Andrew: Because you would rent them out.

Jeff: We rent them.

Andrew: Ah.

Jeff: So he said, “Let’s go with socks, you get rid of the smell, you give people something to take home, it’s merchandise, it’s recurring revenue.” And we said, “This is brilliant. It’s a win for us, it’s a win for the customer. This is a fantastic idea.” So innovation happens not at the top, I think it starts at the bottom, so.

Andrew: What’s your process for getting this all organized and see what works and judging it and share the information with everyone else?

Jeff: Well, that starts with creating a culture that people actually when they come up with an idea they feel comfortable enough or they’re encouraged enough to want to speak up about it which is not easy. And we struggle with that every single day.

But when you are able to build that, which you can usually build it through recognition. You know, if you can recognize people that do great work or come up with great ideas, others are encouraged to do so. So we have people submit ideas to us all the time. And when they do we will usually allocate some budget to that idea depending on what the idea is and the potential of that idea. And we test. We test a lot. We throw a lot against the wall. And we’ll test in different markets, at different parks, at different locations. And depending on the success of that test, we’re going to scale it to a few more locations and if that works, then we’re going to scale it all over the place.

But the key to the whole thing is getting people to raise their hand and say, “Hey, I think I’ve got a winner.” Here’s something [crosstalk 00:32:15]
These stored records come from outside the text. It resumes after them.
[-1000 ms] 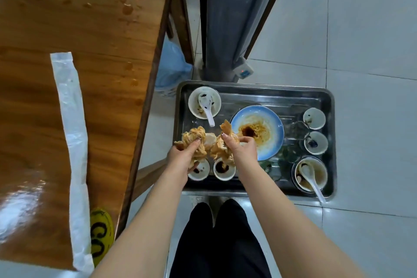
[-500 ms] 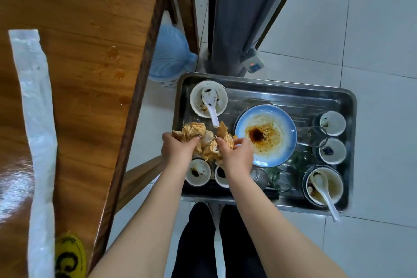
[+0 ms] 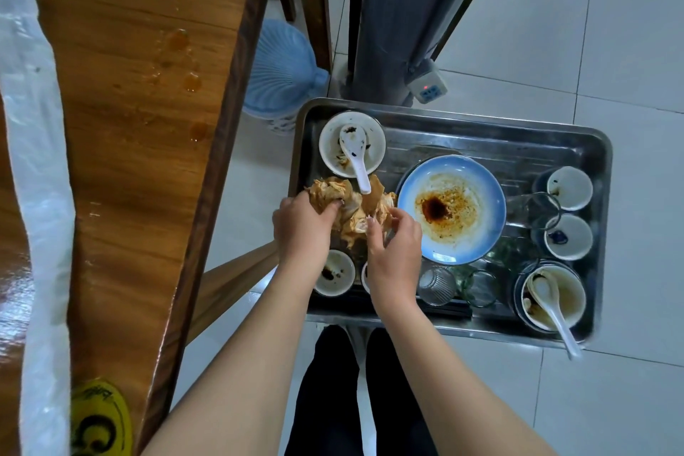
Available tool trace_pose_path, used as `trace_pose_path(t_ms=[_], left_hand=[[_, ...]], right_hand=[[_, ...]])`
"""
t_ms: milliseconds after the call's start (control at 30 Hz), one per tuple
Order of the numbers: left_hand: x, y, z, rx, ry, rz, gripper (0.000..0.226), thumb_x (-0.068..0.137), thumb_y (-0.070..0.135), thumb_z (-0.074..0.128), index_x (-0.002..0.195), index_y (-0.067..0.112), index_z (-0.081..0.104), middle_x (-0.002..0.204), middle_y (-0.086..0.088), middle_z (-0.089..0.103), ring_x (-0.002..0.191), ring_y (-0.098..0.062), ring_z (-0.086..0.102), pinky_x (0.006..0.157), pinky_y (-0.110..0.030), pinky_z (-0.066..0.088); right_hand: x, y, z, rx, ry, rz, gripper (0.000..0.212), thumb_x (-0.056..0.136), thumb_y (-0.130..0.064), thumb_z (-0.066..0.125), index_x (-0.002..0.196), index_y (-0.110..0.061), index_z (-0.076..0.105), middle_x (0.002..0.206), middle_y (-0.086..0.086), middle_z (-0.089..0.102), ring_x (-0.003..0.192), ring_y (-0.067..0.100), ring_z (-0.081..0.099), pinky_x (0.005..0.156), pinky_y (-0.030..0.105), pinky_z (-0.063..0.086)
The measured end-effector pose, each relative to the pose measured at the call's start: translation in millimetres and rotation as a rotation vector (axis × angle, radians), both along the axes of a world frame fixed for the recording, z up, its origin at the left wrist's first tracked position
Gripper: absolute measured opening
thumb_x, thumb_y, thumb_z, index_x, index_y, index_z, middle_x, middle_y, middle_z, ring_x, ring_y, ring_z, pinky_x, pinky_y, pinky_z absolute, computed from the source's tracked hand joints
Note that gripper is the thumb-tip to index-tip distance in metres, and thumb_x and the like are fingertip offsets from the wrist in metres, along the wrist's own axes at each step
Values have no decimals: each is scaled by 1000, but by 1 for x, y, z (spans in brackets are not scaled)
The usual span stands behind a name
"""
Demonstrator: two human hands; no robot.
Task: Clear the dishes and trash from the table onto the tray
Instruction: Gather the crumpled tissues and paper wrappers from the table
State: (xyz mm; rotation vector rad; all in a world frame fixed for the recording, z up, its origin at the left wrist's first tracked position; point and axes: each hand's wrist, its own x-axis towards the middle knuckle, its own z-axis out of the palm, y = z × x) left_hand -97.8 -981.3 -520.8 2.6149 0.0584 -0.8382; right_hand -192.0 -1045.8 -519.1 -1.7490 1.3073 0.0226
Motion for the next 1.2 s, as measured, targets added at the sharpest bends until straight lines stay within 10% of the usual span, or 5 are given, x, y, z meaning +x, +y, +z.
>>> trace_pose_path(t_ms=[200,433,600,867,1200], left_hand=[[0,7,2,-109,-90,66,64,84,38,69,138,17,42,136,-10,40,127,-26,37,97,-37,43],[-6,18,-3,-365,-88,73,48,82,32,73,126,22,57,132,-1,44,124,-19,43,98,-32,45],[-5,20,-7,-340,-41,-34,63,86,28,69,142,20,44,145,0,38,132,-15,37,95,-18,32],[4,14,-26,-199,-93,-393,65,90,38,60,145,13,37,155,-4,26,140,-23,27,107,-37,34],[-1,29,-16,-148,-342,-451,65,87,43,61,137,5,49,141,-23,45,129,-43,40,99,-53,40]], right_hand=[[-9,4,-3,-26,-97,-13,35,92,-24,61,125,-12,58,111,-7,47,111,16,49,96,37,45],[-6,1,-8,-79,-117,76,39,84,-25,71,122,-19,64,110,-3,51,107,11,38,80,-4,23],[-1,0,-18,-33,-35,133,38,87,-25,69,124,-23,63,119,2,52,116,18,40,85,17,28],[1,4,-26,121,-100,15,37,91,-28,63,127,-19,61,118,-3,50,116,17,49,99,35,44],[-3,1,-19,72,-194,-27,37,88,-21,67,125,-21,62,107,-6,53,94,19,54,85,28,48]])
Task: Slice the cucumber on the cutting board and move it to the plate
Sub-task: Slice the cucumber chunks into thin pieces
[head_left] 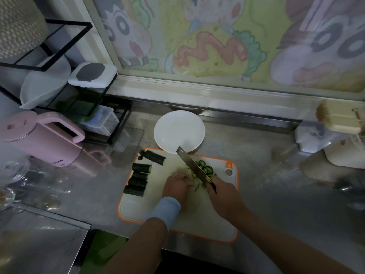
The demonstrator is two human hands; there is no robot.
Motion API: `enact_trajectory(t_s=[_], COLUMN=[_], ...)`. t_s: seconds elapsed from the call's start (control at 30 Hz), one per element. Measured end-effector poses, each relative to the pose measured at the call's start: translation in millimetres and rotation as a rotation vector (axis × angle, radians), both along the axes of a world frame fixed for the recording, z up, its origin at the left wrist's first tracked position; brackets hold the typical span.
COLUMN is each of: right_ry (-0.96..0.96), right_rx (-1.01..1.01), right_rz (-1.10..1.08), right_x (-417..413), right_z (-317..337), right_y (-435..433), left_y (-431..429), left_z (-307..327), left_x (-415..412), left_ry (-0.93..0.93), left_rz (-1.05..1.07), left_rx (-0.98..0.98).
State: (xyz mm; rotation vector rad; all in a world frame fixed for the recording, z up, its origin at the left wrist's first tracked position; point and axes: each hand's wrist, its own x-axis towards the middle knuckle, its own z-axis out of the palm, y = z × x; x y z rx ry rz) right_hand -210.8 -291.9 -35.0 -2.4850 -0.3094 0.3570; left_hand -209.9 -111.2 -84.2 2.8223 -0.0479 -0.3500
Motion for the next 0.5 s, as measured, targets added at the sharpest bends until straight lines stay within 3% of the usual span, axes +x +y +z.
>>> enact_trajectory(t_s=[0.17, 0.27, 0.33, 0.5], right_ry=[0.079, 0.196, 0.303, 0.647], right_rx=[0.010, 0.077, 0.176, 0.512], right_rz=[-0.056, -0.115, -0.172, -0.373], right_x=[7, 10, 13, 19], right_z=[1, 7, 10, 19], right_y=[-1, 5, 9, 14], left_y=[2, 4, -2, -23], left_z=[24, 35, 37, 45], left_x=[13, 11, 12, 15], left_ry=[0.041, -0.023, -0.009, 0.425], left_rz=[0.490, 0.571, 0.637, 0.941], left_rx=[-0.440, -0.475, -0.605, -1.475])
Andrew: And so, what’s your process if I were working for one of your locations and said, “Glow in the dark T-shirts, man, they wear him here and then they go out to clubs and they’re basically promoting us.” What do I do? How do I bring it to you?

Jeff: Well, I’m going to tell you the process we have and I’m going to tell you what actually happens. The process we have is, we have a simple form that people fill out. And we’ve got one for simple ideas and it’s called One Big Idea. And they fill out a form and they submit it to our office.

We’ve got one that has to do with bigger ideas or require bigger capital investments, that require people to fill out a little bit more lengthy of a form. And say what is it and what’s the cost, and why do they want to test it, and what’s the business case.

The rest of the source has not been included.